● **Work to be completed**: Print word for word the first line of the records below and every following line through the one containing "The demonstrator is"; print nothing else.

● **Working data**:
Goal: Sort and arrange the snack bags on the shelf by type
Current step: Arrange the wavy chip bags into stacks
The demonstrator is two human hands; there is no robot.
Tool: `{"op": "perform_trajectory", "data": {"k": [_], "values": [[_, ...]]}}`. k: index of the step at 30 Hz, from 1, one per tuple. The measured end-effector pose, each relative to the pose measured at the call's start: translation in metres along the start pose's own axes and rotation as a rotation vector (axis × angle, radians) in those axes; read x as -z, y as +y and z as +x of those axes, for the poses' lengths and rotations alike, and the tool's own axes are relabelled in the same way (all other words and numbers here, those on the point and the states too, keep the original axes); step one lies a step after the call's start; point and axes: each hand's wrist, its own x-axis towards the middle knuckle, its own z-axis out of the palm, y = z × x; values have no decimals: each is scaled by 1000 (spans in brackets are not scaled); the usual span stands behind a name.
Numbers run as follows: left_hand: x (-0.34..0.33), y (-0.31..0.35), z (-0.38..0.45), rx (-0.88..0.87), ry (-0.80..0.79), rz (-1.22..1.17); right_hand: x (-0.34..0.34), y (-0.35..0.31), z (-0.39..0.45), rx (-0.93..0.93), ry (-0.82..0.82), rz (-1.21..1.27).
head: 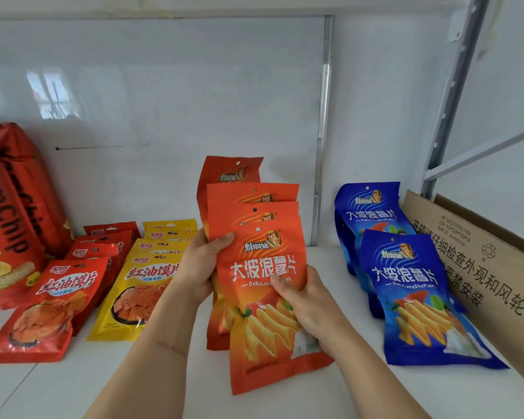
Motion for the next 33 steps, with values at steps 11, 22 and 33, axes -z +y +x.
{"op": "perform_trajectory", "data": {"k": [11, 22, 33], "values": [[24, -15, 38, 275, 110, 294, -43, 13, 7, 9, 124, 48], [27, -11, 45, 360, 68, 301, -68, 21, 9, -24, 247, -121], [30, -3, 18, 131, 182, 449, -65, 23, 12, 11, 285, -75]]}}
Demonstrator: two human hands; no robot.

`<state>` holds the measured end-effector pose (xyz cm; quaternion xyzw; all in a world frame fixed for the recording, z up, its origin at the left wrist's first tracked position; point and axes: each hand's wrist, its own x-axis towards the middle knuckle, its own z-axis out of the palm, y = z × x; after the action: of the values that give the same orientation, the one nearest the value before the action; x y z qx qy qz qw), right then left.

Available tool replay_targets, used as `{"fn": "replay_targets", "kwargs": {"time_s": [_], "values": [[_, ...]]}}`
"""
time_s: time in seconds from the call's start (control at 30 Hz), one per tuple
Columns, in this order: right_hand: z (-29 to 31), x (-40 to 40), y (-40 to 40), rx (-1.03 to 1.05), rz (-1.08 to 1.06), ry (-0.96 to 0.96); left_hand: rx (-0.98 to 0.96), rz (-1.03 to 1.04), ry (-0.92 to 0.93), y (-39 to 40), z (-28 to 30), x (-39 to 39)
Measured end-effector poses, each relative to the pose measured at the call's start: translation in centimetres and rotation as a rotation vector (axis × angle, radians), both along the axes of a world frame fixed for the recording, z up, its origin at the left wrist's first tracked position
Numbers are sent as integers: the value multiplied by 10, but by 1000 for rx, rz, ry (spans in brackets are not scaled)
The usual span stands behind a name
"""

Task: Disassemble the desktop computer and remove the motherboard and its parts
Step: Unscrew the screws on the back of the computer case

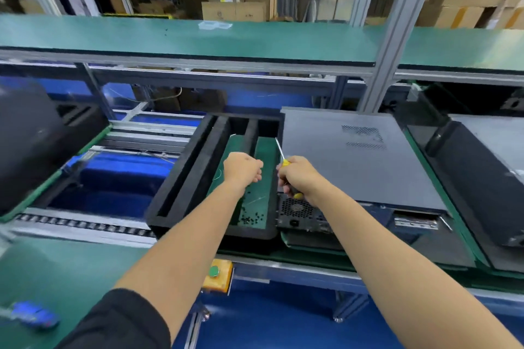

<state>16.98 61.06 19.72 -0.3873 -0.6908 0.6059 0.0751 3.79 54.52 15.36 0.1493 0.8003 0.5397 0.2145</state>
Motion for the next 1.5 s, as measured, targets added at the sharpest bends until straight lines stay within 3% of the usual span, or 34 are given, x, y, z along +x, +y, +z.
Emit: {"fn": "replay_targets", "kwargs": {"time_s": [0.17, 0.43, 0.73, 0.93, 1.2, 1.5], "values": [[-8, -35, -7, -12, -43, -28, -57, -173, -14, 1, -14, -30], [-13, -36, -6, -22, -70, -34, 124, -249, -51, 20, 1, -19], [-2, 34, -20, -18, -22, -16, 92, -296, 69, 23, 11, 55], [-18, 91, -39, -53, -14, -43, 82, -272, 90, 1, -11, 115], [-37, 127, -60, -100, 23, -84, 83, -358, -96, -21, -31, 158], [-40, 124, -52, -86, -84, -50, 129, -405, -211, -8, -31, 155]]}}
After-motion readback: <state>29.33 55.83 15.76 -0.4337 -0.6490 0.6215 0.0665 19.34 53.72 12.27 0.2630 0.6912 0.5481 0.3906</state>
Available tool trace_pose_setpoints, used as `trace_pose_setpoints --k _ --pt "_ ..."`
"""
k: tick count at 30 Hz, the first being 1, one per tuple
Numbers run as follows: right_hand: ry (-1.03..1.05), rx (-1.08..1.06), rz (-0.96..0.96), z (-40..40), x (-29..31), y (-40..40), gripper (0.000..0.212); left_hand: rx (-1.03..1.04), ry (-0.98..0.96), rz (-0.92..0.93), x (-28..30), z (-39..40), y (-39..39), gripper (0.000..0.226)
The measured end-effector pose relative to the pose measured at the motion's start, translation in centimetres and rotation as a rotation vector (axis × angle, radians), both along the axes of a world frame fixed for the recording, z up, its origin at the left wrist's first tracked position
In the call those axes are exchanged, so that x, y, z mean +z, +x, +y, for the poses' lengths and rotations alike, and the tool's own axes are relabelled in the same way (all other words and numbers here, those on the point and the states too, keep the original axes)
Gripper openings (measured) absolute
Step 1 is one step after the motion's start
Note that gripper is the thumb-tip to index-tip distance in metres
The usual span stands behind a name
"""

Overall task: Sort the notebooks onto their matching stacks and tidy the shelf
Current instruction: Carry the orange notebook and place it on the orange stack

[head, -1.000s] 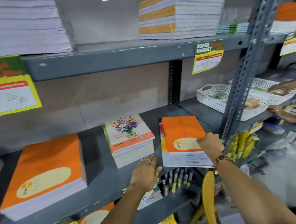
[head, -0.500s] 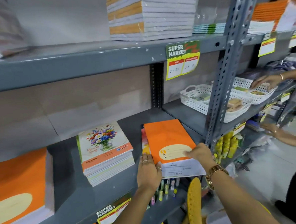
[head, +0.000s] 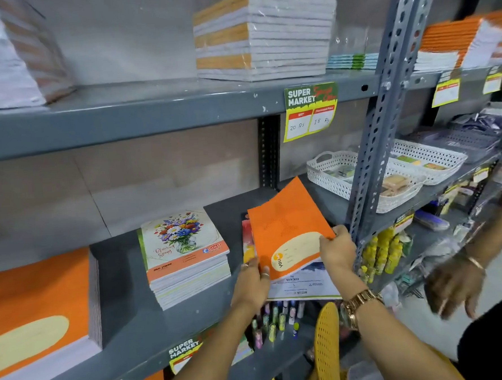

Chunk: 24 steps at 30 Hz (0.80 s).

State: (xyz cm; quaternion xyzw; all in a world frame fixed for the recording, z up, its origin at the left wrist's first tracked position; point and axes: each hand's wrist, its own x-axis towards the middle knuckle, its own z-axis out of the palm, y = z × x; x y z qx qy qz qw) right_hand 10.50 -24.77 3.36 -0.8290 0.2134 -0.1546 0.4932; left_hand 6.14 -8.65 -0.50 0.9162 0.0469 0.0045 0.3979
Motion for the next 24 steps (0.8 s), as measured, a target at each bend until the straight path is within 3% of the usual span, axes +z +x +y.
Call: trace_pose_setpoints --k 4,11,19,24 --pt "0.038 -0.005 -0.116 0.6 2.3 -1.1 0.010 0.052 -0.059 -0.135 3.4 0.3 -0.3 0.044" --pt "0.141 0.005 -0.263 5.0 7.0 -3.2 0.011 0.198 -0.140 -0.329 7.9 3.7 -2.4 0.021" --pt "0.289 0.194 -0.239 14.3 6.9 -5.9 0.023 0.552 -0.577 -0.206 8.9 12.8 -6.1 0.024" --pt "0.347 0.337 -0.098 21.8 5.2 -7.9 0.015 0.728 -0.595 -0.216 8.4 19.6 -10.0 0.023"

● **Output of the task**:
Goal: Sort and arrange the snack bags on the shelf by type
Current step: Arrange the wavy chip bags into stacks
The demonstrator is two human hands; there is no robot.

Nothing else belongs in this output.